EXERCISE » Select all lines in the records that include "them".

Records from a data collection
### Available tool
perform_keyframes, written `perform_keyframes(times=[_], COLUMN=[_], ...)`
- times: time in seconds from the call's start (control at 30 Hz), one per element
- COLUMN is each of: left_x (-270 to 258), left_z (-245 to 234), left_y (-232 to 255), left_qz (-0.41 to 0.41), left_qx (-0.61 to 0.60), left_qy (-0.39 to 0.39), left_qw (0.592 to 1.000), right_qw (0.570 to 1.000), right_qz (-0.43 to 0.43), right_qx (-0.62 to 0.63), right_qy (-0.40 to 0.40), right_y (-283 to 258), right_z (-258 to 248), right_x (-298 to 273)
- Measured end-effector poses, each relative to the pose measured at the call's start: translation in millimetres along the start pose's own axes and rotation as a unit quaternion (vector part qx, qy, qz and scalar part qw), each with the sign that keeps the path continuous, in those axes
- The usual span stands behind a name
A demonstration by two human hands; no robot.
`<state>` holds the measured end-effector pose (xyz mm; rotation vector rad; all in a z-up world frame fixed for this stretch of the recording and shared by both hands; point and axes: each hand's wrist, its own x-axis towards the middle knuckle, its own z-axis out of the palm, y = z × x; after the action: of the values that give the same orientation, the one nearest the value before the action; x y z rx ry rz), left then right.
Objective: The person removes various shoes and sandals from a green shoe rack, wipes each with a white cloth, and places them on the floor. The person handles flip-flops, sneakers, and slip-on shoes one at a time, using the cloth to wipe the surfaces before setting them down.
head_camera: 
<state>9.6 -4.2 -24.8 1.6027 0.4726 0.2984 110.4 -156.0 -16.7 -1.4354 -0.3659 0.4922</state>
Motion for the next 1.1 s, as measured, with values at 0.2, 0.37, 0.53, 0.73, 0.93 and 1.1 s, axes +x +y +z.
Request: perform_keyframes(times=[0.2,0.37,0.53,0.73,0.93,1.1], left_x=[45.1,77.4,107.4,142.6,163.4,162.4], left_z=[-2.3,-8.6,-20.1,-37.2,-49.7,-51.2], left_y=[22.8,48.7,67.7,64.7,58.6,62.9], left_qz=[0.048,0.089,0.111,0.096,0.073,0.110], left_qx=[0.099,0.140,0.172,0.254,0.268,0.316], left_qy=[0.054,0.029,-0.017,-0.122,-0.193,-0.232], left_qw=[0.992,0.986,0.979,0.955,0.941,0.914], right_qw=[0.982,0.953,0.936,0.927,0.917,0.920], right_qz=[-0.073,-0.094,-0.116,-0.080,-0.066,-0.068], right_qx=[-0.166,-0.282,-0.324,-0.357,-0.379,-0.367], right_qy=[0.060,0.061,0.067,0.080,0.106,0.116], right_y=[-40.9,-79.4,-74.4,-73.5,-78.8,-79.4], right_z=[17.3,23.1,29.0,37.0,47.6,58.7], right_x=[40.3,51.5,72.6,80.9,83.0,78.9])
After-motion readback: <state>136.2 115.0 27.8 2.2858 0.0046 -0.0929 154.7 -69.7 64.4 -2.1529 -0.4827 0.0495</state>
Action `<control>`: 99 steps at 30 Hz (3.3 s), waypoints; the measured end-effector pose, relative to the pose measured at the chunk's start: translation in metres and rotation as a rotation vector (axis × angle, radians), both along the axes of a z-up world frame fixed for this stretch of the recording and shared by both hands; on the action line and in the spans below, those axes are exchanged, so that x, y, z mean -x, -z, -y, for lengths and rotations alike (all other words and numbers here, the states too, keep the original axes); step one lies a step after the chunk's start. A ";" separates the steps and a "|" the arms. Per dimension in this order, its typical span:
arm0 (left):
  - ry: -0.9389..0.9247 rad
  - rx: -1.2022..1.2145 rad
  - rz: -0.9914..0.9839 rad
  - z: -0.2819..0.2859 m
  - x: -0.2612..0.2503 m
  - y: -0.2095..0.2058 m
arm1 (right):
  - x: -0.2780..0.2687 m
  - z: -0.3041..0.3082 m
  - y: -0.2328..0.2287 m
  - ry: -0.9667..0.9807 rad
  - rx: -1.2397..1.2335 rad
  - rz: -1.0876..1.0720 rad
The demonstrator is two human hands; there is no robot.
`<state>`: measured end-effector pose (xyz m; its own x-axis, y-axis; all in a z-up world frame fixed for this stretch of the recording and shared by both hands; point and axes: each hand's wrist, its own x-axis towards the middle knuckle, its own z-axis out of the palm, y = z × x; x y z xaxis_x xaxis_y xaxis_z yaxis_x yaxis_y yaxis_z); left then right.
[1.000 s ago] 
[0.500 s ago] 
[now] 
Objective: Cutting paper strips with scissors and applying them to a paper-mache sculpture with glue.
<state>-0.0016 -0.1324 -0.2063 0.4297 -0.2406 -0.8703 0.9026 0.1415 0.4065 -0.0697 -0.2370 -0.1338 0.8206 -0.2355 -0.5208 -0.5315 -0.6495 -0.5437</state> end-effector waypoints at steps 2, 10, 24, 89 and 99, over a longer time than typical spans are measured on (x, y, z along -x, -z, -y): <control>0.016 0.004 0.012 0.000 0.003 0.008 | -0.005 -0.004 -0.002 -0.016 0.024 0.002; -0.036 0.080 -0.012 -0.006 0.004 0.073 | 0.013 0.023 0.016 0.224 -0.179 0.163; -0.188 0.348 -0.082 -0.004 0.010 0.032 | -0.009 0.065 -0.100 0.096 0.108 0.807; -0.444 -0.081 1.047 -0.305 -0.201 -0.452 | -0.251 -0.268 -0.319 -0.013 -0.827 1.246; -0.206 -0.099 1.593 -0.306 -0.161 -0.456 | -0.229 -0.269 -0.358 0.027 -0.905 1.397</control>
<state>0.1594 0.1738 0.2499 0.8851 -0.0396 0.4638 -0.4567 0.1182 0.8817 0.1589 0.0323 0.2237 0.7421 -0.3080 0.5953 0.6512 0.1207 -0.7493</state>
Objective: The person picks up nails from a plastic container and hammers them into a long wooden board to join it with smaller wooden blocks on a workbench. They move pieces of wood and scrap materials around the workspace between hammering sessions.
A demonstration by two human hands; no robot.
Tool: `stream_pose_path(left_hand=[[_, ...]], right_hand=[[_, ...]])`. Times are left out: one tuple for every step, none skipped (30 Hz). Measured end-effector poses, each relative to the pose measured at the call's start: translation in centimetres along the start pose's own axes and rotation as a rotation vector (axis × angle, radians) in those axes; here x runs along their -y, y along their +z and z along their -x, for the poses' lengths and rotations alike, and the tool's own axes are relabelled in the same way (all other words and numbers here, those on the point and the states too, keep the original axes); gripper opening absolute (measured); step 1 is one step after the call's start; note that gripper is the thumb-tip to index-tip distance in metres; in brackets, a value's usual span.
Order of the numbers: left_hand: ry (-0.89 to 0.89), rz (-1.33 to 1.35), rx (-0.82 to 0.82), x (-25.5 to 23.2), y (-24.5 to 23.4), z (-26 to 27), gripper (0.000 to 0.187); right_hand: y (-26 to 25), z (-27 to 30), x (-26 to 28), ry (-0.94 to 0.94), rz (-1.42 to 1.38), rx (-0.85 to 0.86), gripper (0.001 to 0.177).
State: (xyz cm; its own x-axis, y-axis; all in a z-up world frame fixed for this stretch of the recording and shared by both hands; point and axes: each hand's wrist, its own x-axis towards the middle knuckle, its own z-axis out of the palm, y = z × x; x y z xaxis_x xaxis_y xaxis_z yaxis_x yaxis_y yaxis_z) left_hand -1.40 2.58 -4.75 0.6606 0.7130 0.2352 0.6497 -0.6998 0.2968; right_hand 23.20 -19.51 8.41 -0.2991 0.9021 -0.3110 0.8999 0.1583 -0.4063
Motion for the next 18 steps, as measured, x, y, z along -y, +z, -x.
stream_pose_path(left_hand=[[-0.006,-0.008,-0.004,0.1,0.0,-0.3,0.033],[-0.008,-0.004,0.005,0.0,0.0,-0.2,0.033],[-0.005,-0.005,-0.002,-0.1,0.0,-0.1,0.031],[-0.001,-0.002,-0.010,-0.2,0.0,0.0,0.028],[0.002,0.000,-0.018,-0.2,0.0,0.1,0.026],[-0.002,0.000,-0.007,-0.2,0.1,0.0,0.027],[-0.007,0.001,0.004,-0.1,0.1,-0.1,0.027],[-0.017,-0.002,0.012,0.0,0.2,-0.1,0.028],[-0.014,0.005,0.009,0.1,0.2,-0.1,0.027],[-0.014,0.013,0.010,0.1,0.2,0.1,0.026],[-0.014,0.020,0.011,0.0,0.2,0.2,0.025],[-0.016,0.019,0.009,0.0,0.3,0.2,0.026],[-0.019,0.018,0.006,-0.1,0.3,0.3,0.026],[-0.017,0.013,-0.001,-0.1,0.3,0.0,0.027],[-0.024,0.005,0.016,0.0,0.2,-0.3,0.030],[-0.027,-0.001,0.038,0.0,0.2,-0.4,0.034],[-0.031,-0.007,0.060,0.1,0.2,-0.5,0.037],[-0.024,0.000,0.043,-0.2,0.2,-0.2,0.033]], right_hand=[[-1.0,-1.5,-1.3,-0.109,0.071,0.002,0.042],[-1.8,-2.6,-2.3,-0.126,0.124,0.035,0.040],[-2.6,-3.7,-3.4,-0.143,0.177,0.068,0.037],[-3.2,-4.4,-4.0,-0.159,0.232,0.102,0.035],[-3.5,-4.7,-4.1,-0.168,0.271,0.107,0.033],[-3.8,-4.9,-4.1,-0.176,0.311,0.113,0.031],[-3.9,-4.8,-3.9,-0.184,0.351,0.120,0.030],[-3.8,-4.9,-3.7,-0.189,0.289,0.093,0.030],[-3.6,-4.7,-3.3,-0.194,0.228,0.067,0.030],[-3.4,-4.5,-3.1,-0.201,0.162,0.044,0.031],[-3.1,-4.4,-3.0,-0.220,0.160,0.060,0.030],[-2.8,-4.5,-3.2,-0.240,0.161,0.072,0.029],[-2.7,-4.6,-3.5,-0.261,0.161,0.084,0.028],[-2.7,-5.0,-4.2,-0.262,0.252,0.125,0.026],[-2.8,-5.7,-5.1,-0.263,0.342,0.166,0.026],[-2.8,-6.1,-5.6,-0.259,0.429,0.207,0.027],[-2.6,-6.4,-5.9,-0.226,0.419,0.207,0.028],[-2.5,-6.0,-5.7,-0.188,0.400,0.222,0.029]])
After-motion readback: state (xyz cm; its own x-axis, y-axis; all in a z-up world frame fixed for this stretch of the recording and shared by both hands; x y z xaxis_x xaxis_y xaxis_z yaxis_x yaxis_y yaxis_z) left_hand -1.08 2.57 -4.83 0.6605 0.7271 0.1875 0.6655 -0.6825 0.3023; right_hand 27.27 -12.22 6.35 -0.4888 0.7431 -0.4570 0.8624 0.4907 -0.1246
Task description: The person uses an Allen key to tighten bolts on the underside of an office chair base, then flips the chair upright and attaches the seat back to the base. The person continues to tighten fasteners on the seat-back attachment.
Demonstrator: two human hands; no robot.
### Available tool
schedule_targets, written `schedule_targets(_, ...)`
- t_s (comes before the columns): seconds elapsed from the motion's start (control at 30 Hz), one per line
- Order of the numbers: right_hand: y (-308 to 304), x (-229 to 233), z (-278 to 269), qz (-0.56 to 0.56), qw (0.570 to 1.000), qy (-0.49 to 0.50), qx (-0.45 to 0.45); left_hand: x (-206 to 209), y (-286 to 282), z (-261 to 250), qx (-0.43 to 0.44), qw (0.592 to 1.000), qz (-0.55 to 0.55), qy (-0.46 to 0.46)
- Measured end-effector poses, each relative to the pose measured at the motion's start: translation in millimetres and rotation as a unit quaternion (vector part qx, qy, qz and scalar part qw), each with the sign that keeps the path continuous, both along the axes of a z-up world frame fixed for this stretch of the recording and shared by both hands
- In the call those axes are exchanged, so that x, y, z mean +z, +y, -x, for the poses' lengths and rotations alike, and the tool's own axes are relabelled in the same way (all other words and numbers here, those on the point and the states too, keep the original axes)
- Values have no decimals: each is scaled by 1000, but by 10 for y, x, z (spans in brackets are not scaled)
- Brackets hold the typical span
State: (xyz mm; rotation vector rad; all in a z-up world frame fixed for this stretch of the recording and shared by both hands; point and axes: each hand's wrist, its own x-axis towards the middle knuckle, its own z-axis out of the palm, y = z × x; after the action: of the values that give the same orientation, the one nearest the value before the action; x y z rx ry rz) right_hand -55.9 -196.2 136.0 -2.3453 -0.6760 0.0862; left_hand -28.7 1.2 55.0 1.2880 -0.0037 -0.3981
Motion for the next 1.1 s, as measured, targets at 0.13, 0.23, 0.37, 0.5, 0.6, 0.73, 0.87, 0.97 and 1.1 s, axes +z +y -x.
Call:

SOLUTION FOR THIS EXERCISE »
Objective: The person removes various shoes and sandals from a green shoe rack, wipes each with a white cloth, and places them on the floor. The person handles flip-flops, sneakers, and slip-on shoes one at a time, using the cloth to wipe the surfaces before setting them down.
Objective: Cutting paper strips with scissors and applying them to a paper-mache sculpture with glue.
Objective: The person picks up nails from a plastic container and hammers them into a long wooden board to join it with smaller wooden blocks on a workbench. They move pieces of wood and scrap materials around the workspace between hammering sessions.

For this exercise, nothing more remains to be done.